An exact restatement of the data is required, with the images omitted.

——

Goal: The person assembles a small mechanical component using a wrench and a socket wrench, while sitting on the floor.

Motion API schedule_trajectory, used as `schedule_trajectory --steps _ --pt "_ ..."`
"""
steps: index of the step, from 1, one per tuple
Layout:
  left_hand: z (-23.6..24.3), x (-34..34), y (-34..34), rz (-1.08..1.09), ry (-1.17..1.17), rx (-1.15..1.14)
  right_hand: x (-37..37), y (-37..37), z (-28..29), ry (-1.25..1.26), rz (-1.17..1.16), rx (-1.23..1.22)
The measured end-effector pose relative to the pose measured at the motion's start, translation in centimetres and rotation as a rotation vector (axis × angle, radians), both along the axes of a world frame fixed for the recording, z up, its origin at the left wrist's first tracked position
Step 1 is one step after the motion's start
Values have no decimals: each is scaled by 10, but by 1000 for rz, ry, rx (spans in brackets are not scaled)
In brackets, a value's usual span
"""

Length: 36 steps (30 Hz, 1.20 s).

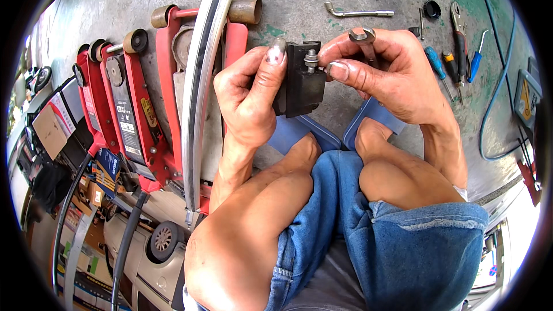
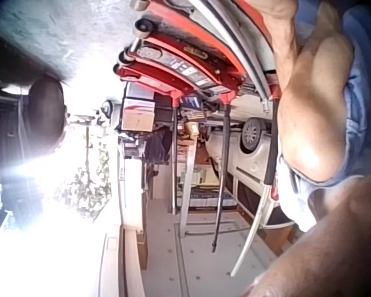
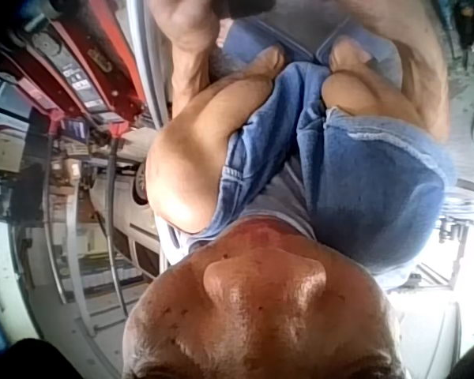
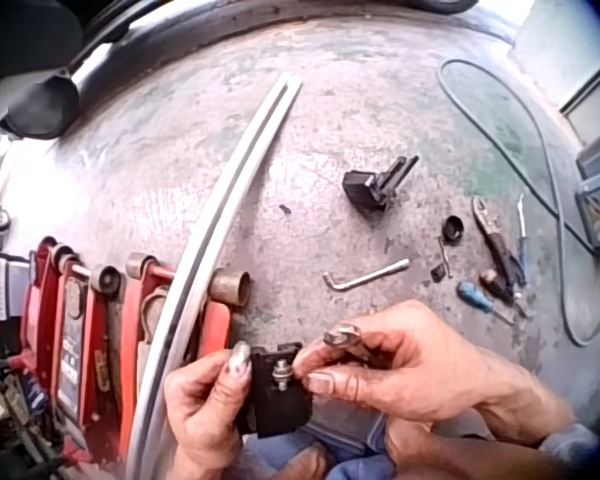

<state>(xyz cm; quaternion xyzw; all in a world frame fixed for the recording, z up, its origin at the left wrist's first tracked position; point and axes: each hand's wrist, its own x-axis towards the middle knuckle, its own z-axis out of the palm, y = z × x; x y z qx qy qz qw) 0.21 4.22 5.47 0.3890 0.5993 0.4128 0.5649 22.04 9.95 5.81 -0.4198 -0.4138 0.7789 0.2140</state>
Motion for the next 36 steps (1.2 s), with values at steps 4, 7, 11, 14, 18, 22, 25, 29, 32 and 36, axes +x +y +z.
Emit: schedule_trajectory --steps 4,7,11,14,18,22,25,29,32,36 --pt "-6 -3 -3 -37 132 86 1 -1 -1 -3 -1 14" --pt "-11 -4 -3 -24 354 345 1 -6 -8 29 -6 48" --pt "-2 -8 3 -126 564 514 1 -5 -9 85 -2 53" --pt "2 -6 7 -138 656 671 0 -5 -10 102 6 73" --pt "0 -4 9 -156 748 785 1 -7 -12 82 10 100" --pt "1 -6 10 -157 754 828 0 -6 -7 77 16 80" --pt "0 -8 10 -166 763 862 -2 -8 -8 94 -2 90" --pt "-1 -7 9 -144 752 879 -3 -9 -13 97 -8 142" --pt "4 -7 6 -151 723 727 -3 -8 -9 75 -7 57" --pt "6 -6 2 -143 650 538 -4 -6 -4 35 2 67"
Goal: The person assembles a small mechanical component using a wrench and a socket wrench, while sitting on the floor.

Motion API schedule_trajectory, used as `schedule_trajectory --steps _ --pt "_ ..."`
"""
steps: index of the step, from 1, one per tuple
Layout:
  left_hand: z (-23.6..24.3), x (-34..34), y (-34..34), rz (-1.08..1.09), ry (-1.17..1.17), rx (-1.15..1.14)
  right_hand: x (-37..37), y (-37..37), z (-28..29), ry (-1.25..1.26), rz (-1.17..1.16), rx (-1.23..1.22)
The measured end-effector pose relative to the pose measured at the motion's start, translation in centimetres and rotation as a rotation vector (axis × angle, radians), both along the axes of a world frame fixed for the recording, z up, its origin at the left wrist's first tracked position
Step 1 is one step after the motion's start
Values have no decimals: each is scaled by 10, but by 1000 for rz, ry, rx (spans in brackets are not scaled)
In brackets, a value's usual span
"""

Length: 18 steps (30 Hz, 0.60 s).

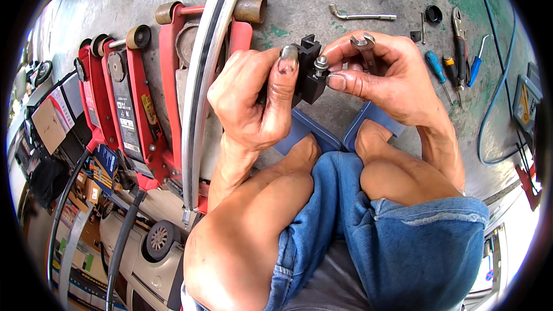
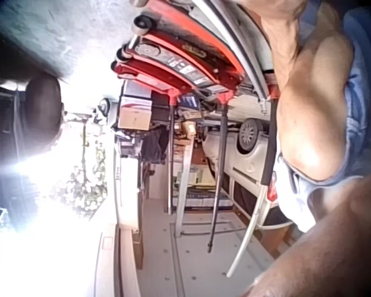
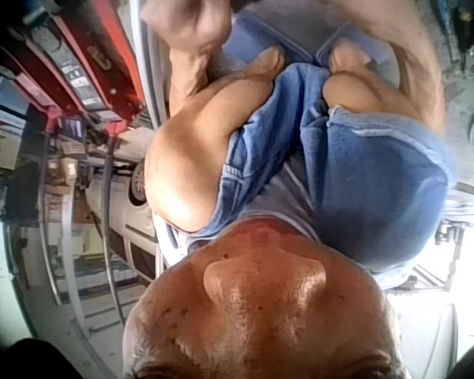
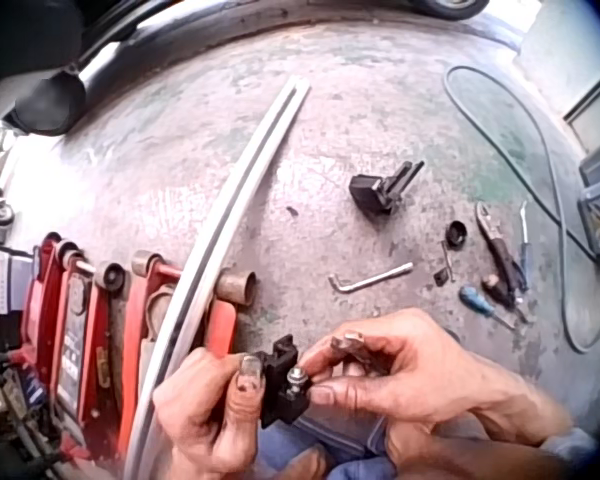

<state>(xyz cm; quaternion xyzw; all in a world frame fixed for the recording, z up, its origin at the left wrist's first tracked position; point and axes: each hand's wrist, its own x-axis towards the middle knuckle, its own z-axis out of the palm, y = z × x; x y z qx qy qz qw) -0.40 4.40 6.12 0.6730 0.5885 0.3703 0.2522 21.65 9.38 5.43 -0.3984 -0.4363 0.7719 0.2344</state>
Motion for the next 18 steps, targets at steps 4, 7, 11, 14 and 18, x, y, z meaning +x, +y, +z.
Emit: schedule_trajectory --steps 4,7,11,14,18 --pt "-1 5 -2 58 -72 -111 -1 -2 -4 -4 -36 -86" --pt "-1 5 -2 58 -87 -115 -1 -2 -3 9 -51 -83" --pt "0 4 -3 77 -117 -145 -3 -3 -2 8 -62 -83" --pt "1 6 -5 133 -182 -232 -2 -3 -3 -11 -43 -85" --pt "1 13 -1 237 -449 -518 -1 -6 -14 -36 -58 52"
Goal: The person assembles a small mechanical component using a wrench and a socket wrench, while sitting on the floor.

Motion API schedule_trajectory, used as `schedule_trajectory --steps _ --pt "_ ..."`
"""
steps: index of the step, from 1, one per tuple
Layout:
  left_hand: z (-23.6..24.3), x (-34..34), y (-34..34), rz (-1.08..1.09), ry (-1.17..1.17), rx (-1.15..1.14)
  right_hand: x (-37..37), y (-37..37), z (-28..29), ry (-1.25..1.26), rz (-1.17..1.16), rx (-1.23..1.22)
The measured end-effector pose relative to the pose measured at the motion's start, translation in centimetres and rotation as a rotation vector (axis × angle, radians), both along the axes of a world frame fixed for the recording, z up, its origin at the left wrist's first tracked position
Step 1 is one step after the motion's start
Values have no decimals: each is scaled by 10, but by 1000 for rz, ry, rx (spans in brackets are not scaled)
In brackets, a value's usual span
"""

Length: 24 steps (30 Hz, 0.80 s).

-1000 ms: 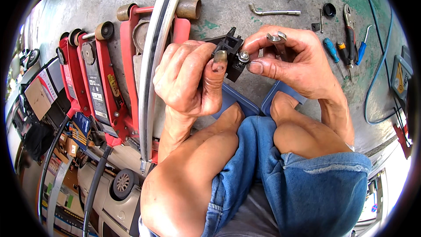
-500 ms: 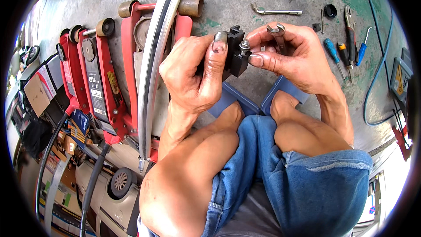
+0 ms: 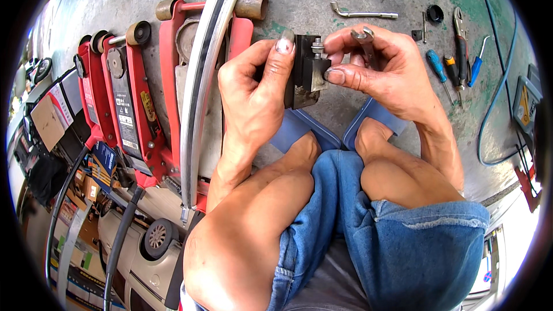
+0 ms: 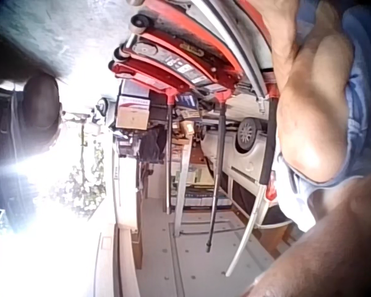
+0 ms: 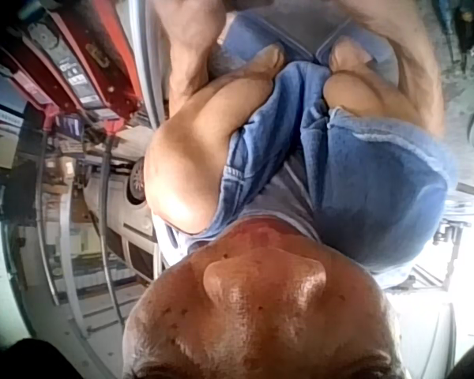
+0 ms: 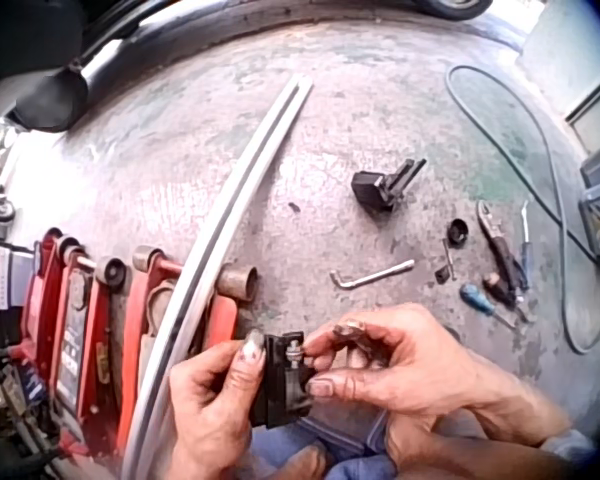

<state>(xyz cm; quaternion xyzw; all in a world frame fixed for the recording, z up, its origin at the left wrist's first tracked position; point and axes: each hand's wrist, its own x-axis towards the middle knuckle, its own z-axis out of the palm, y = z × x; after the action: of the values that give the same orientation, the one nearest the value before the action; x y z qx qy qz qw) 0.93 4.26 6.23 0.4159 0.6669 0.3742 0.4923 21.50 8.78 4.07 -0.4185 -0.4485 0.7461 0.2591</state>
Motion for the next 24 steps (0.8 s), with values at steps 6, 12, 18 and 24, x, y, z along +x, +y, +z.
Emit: schedule_trajectory --steps 6,12,18,24 --pt "-3 -4 1 71 -167 -111 3 1 -14 5 23 204" --pt "-2 -2 1 103 -207 -126 1 -1 -18 8 -29 186" --pt "-2 -3 0 93 -343 -191 1 3 -17 40 10 221" --pt "-3 0 4 84 -565 -309 1 2 -17 8 117 255"
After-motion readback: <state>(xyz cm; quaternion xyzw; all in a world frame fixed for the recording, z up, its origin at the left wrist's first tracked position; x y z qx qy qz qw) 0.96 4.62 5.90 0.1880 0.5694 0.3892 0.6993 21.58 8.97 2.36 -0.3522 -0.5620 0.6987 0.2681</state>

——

Reply:
Goal: The person assembles a small mechanical component using a wrench and a socket wrench, while sitting on the floor.

Motion API schedule_trajectory, used as `schedule_trajectory --steps _ --pt "_ ..."`
"""
steps: index of the step, from 1, one per tuple
Layout:
  left_hand: z (-23.6..24.3), x (-34..34), y (-34..34), rz (-1.08..1.09), ry (-1.17..1.17), rx (-1.15..1.14)
  right_hand: x (-37..37), y (-37..37), z (-28..29), ry (-1.25..1.26), rz (-1.17..1.16), rx (-1.23..1.22)
The measured end-effector pose relative to the pose measured at the motion's start, translation in centimetres and rotation as a rotation vector (axis × angle, radians), both along the axes of a world frame fixed for the recording, z up, its origin at the left wrist's first tracked position
Step 1 is one step after the motion's start
Values have no decimals: each is scaled by 10, but by 1000 for rz, ry, rx (spans in brackets are not scaled)
In brackets, a value's usual span
"""

Length: 36 steps (30 Hz, 1.20 s).


<state>(xyz cm; quaternion xyzw; all in a world frame fixed for the recording, z up, its origin at the left wrist's first tracked position; point and axes: each hand's wrist, its own x-axis towards the middle knuckle, its own z-axis out of the palm, y = z × x; x y z qx qy qz qw) 0.21 4.22 5.47 0.3890 0.5993 0.4128 0.5649 22.04 9.95 5.81 -0.4198 -0.4138 0.7789 0.2140</state>
Motion for the next 36 steps (1.2 s), with values at steps 4, 7, 11, 14, 18, 22, 25, 29, 32 and 36, axes +x +y +z.
Emit: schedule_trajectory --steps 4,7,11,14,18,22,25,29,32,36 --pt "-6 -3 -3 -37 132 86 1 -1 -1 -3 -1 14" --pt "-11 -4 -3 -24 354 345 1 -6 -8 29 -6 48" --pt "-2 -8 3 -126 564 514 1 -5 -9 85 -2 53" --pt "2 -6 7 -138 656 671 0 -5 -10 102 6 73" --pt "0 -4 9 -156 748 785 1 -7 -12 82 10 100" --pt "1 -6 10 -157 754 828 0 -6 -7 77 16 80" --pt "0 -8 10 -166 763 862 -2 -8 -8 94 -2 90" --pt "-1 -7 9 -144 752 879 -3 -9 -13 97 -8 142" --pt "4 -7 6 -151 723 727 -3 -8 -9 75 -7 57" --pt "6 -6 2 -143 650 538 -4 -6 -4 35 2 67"
Goal: The person assembles a small mechanical component using a wrench and a socket wrench, while sitting on the floor.

Motion API schedule_trajectory, used as `schedule_trajectory --steps _ --pt "_ ..."`
"""
steps: index of the step, from 1, one per tuple
Layout:
  left_hand: z (-23.6..24.3), x (-34..34), y (-34..34), rz (-1.08..1.09), ry (-1.17..1.17), rx (-1.15..1.14)
  right_hand: x (-37..37), y (-37..37), z (-28..29), ry (-1.25..1.26), rz (-1.17..1.16), rx (-1.23..1.22)
The measured end-effector pose relative to the pose measured at the motion's start, translation in centimetres and rotation as a rotation vector (axis × angle, radians), both along the axes of a world frame fixed for the recording, z up, its origin at the left wrist's first tracked position
Step 1 is one step after the motion's start
Values have no decimals: each is scaled by 10, but by 1000 for rz, ry, rx (spans in brackets are not scaled)
In brackets, a value's usual span
"""

Length: 18 steps (30 Hz, 0.60 s).


<state>(xyz cm; quaternion xyzw; all in a world frame fixed for the recording, z up, its origin at the left wrist's first tracked position; point and axes: each hand's wrist, its own x-axis towards the middle knuckle, its own z-axis out of the palm, y = z × x; x y z qx qy qz qw) -0.40 4.40 6.12 0.6730 0.5885 0.3703 0.2522 21.65 9.38 5.43 -0.3984 -0.4363 0.7719 0.2344</state>
Motion for the next 18 steps, targets at steps 4, 7, 11, 14 and 18, x, y, z meaning +x, +y, +z.
Emit: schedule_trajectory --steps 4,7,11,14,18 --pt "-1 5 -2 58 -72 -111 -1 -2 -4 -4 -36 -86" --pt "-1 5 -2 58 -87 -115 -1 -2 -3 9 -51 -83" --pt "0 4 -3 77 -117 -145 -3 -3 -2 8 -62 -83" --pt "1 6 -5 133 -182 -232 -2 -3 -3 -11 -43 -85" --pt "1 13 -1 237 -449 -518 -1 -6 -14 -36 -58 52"
Goal: The person assembles a small mechanical component using a wrench and a socket wrench, while sitting on the floor.

Motion API schedule_trajectory, used as `schedule_trajectory --steps _ --pt "_ ..."`
"""
steps: index of the step, from 1, one per tuple
Layout:
  left_hand: z (-23.6..24.3), x (-34..34), y (-34..34), rz (-1.08..1.09), ry (-1.17..1.17), rx (-1.15..1.14)
  right_hand: x (-37..37), y (-37..37), z (-28..29), ry (-1.25..1.26), rz (-1.17..1.16), rx (-1.23..1.22)
The measured end-effector pose relative to the pose measured at the motion's start, translation in centimetres and rotation as a rotation vector (axis × angle, radians), both along the axes of a world frame fixed for the recording, z up, its origin at the left wrist's first tracked position
Step 1 is one step after the motion's start
Values have no decimals: each is scaled by 10, but by 1000 for rz, ry, rx (spans in brackets are not scaled)
In brackets, a value's usual span
"""

Length: 24 steps (30 Hz, 0.80 s).

-1000 ms: 
-500 ms: 
+0 ms: 
+0 ms: 
+0 ms: 
+0 ms: 

<state>(xyz cm; quaternion xyzw; all in a world frame fixed for the recording, z up, its origin at the left wrist's first tracked position; point and axes: each hand's wrist, its own x-axis towards the middle knuckle, its own z-axis out of the palm, y = z × x; after the action: of the values that give the same orientation, the one nearest the value before the action; x y z qx qy qz qw) 0.93 4.26 6.23 0.4159 0.6669 0.3742 0.4923 21.50 8.78 4.07 -0.4185 -0.4485 0.7461 0.2591</state>
Motion for the next 24 steps (0.8 s), with values at steps 6, 12, 18 and 24, x, y, z along +x, +y, +z.
Emit: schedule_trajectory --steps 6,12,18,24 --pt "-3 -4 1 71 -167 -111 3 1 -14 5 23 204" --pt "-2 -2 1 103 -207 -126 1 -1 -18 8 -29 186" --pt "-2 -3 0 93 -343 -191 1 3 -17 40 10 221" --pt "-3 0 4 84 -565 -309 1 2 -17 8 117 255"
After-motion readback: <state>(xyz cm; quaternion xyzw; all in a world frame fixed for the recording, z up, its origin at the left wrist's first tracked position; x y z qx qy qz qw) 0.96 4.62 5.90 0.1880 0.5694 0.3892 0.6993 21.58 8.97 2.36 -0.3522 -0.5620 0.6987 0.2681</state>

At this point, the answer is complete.